In Abu Snan, northern Israel, inspectors from the Enforcement Authority for Land Affairs recently posted demolition orders on five Druze families’ homes, each to be razed within seven days. The case has sparked outrage because every affected family has at least one son serving now in reserve duty or regular service. On Wednesday, MK Ayman Odeh voiced their anger from the Knesset, saying, "It is shocking. The state sends the sons to fight on the front, and with the other hand, while they are fighting, it destroys their home."
A day earlier, Abu Snan council member Shadi Kays led a protest with hundreds of residents against a master plan they say was imposed on them. Kays said, "130 houses have been marked for demolition in the village," adding that the plan was deposited without public participation, involved land expropriations, and has already torn families apart. He said planning authorities were harsh during the objections process and called it unacceptable to issue demolition orders to reservists and soldiers on active duty.
Residents are battling Vatal plan TML 1100, which would create a new northern neighborhood on about 1,165 dunams and include roughly 4,900 housing units, plus tourism and commercial space. The public committee backing the fight, representing private landowners, has also won support from Druze spiritual leader Sheikh Mowafaq Tarif, the local council chair and several lawmakers. Opponents say the project ignores local realities, would radically change the village, and especially object to moving the "Tefen line," an industrial sewage pipeline, through the planned residential area.
The committee says the pipeline poses a serious health and sanitation risk, and that landowners and discharged soldiers are being held hostage by being told they can receive plots only if they accept the sewage line crossing the homes’ yards. They also oppose building density above 8 units per dunam and high-rise construction, saying it would hurt the village’s open landscape and community life. More broadly, they say the plan expropriates large portions of private land for public uses and roads, while residents who waited seven years for planning solutions ended up building without permits and are now facing demolition.

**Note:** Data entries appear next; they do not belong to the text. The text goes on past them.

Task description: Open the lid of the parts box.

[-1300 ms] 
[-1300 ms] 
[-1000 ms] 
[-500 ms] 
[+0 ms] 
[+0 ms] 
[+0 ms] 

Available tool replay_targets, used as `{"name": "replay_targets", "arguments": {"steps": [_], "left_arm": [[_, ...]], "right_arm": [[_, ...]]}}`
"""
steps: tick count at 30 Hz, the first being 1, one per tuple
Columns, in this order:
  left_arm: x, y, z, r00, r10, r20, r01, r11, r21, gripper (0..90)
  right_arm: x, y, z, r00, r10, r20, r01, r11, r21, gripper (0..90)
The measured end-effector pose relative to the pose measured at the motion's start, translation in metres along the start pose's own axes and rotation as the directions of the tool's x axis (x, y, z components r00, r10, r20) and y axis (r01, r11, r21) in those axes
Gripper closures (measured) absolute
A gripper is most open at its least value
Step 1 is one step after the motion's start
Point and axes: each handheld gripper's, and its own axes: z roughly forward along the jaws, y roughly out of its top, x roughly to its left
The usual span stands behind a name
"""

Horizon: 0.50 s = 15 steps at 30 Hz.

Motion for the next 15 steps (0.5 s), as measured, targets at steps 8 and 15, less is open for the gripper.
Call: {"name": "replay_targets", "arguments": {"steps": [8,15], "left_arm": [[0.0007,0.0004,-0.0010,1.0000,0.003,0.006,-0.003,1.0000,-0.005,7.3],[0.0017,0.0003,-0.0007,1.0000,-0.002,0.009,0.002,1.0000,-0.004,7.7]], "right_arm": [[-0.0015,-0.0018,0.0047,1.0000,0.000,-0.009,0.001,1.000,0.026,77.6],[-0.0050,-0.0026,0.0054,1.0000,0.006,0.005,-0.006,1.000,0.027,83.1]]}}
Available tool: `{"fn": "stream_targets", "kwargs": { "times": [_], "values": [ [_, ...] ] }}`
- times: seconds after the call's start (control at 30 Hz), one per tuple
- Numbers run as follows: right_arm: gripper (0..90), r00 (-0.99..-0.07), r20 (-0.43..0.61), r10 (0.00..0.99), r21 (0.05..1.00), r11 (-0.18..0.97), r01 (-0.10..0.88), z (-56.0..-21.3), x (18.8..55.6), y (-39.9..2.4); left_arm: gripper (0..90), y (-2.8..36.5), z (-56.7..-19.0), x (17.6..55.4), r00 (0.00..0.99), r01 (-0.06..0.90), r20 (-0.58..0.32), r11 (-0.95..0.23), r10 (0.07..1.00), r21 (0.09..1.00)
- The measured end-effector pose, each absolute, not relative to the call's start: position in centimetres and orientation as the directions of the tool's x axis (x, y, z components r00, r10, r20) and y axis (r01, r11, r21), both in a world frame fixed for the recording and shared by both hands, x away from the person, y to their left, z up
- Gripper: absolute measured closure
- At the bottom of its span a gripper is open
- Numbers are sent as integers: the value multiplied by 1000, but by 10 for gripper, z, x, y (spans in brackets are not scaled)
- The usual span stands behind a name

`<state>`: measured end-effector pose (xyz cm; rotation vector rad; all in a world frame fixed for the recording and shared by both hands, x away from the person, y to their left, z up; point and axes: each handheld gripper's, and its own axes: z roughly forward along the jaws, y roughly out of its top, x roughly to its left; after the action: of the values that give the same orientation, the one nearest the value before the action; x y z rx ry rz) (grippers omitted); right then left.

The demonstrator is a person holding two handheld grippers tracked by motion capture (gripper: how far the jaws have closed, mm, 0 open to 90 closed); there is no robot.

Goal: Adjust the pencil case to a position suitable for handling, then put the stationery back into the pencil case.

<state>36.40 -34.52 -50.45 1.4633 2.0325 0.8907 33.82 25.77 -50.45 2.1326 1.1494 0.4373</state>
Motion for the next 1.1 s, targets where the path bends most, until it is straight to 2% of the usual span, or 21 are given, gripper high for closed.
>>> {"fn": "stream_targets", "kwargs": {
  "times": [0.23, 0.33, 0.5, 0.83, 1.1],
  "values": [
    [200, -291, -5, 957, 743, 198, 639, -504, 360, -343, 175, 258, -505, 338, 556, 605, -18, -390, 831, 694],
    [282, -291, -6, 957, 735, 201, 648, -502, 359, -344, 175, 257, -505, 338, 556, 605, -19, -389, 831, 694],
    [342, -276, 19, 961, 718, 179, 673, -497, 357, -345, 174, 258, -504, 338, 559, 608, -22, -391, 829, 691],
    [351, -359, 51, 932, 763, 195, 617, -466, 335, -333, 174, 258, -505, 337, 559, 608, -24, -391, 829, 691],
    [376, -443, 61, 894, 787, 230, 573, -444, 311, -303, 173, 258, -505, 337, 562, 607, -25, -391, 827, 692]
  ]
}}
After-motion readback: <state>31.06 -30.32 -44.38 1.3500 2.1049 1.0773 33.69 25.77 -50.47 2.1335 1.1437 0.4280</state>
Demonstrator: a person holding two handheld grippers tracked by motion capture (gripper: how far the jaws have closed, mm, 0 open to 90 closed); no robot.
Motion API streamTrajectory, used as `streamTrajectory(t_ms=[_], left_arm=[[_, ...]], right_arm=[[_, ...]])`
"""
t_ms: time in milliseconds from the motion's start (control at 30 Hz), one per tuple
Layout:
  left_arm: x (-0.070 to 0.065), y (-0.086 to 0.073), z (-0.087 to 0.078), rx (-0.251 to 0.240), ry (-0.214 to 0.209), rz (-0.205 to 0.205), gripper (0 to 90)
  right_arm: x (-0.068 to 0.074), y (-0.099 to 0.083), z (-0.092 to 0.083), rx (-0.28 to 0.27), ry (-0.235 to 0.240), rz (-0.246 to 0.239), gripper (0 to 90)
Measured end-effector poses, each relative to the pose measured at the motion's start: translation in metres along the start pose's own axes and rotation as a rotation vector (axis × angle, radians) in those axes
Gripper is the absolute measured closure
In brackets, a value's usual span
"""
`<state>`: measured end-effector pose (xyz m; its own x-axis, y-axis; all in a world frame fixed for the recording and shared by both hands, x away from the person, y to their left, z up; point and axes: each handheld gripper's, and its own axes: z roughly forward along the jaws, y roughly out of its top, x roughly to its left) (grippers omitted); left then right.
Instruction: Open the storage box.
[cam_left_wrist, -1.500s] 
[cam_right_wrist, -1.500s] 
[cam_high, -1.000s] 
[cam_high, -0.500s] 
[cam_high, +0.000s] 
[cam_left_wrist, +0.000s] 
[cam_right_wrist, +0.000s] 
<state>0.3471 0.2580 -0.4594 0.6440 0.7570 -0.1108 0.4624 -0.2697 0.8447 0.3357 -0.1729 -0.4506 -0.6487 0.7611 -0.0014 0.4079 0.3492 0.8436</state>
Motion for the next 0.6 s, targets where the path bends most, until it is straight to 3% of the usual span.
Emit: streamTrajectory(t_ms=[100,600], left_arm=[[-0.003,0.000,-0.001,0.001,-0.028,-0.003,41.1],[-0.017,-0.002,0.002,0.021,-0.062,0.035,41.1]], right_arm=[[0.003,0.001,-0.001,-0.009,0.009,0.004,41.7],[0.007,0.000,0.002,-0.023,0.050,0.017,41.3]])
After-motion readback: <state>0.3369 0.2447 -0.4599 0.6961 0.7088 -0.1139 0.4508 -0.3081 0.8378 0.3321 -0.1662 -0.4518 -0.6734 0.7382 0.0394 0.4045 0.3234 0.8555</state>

The Enforcement Authority said it is acting under the government decision behind the Vatal plan and recently identified three new structures that undermine planning, issuing administrative demolition orders against the buildings, not against the builders. It said it does not know who built them, but reservists can contact the authority if they were the builders. Vatal said enforcement and planning proceed together in such zones, and that local authorities must do everything possible to prevent new illegal construction because it could derail the plan; it added that this approach is coordinated with the Justice Ministry.